*HOW TO COMPLETE THIS TASK*
Please return the listing below exactly, without any of its pictures.

*DATA SECTION*
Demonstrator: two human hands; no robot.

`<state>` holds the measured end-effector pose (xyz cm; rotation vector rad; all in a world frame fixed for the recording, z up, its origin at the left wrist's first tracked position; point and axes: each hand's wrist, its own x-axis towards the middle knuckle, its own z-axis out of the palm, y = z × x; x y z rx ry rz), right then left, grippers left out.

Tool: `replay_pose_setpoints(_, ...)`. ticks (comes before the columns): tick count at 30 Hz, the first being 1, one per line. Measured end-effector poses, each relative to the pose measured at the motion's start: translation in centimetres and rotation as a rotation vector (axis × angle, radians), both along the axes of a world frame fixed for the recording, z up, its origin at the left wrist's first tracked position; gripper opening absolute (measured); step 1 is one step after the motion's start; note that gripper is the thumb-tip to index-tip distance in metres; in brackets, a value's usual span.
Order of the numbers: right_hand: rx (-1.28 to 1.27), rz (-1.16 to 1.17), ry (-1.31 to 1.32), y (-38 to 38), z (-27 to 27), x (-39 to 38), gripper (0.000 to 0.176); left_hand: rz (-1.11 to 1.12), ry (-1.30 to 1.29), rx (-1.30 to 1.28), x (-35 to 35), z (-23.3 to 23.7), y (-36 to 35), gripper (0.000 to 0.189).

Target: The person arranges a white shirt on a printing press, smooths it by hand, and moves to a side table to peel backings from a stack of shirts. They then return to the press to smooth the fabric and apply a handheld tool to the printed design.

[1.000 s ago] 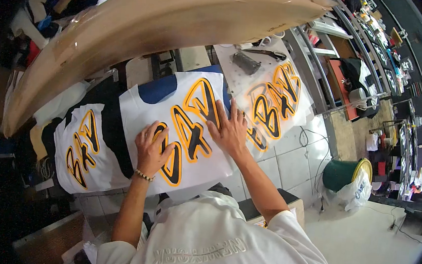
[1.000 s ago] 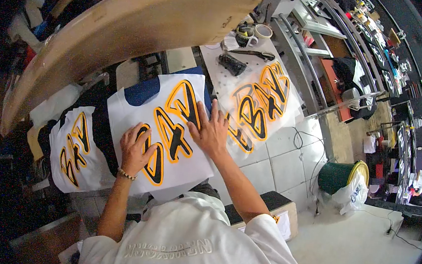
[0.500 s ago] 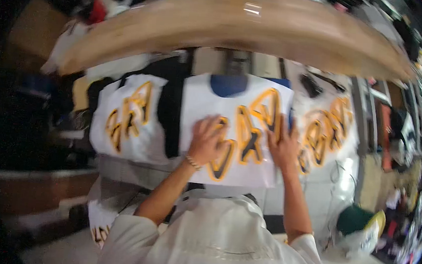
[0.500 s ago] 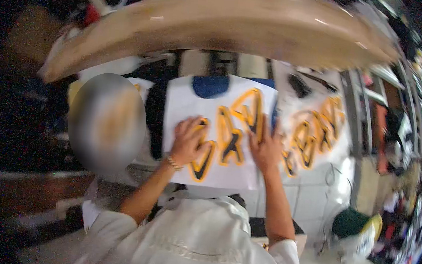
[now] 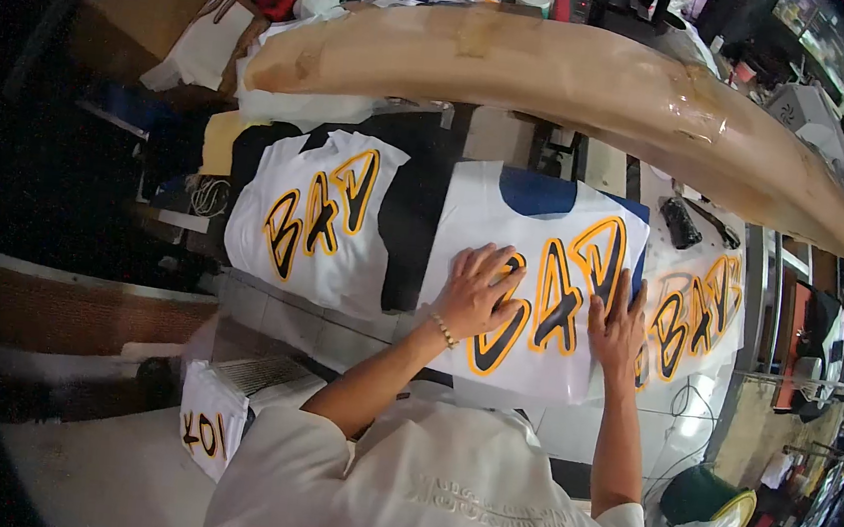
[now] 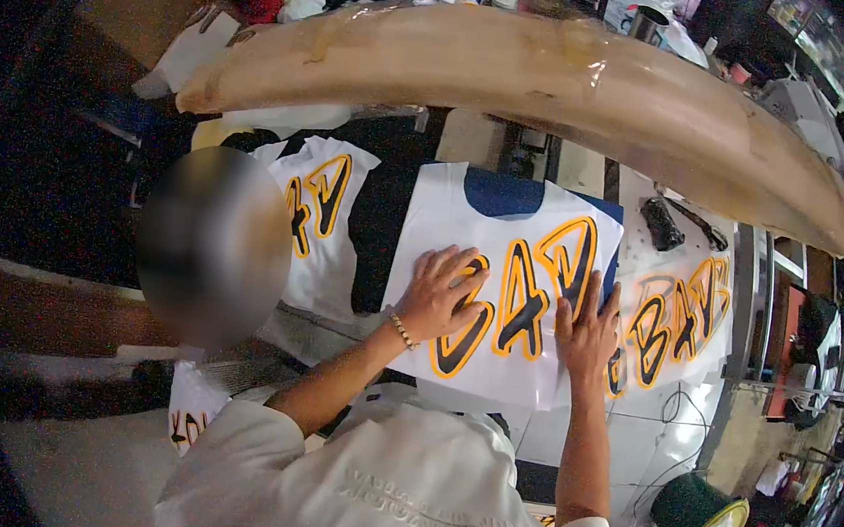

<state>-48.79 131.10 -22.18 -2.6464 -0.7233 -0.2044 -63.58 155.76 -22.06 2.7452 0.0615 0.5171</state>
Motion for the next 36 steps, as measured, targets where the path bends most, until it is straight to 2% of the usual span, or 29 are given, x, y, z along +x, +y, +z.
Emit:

*ANSWER TO THE EXERCISE*
Demonstrator: two human hands; no robot.

`<state>` holds the measured end-effector pose (xyz cm; rotation vector rad; all in a world frame fixed for the recording, z up, its origin at the left wrist's first tracked position; point and axes: each hand's wrist, its own x-axis towards the middle knuckle, its own z-axis out of the palm, y = z × x; x y z rx ry rz), right then left, grippers left out.

Tool: `replay_pose_setpoints(_, ...)`. ticks (comes before the columns): tick count at 30 Hz, the first being 1, one per line. Measured end-effector poses, each relative to the pose measured at the motion's start: translation in centimetres and rotation as a rotation vector (axis × angle, radians), both along the axes of a world frame fixed for the recording, z up, its origin at the left wrist's first tracked position; gripper opening absolute (measured); step 1 is one step after the motion's start; note that gripper is the thumb-tip to index-tip distance in metres; in brackets, a value's usual span.
Order of the numbers: right_hand: rx (-1.28 to 1.27), rz (-1.16 to 1.17), ry (-1.31 to 1.32), y (-38 to 38), z (-27 to 27), x (-39 to 38), gripper (0.000 to 0.176); left_hand: rz (-1.11 to 1.12), ry (-1.30 to 1.29), rx (-1.30 to 1.28), x (-35 to 35), z (-23.3 to 23.7), y (-36 to 35), gripper (0.000 to 0.189).

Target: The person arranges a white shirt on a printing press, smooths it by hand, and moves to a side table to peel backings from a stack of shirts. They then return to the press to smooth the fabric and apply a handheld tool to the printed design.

[1.000 s ago] 
[1.000 s ago] 
[0.500 s ago] 
[0.500 s ago] 
[now] 
[now] 

<state>-48.79 131.10 -22.18 -2.6464 -0.7233 -0.2044 -63.58 155.76 -22.06 2.7452 0.0615 0.5171</state>
Motion for the next 36 steps, as measured, targets where the path bends most, until it is straight to 2% of the usual span, or 29 are given, x, y, z along +x, +y, +z.
Emit:

The answer has been written out in full.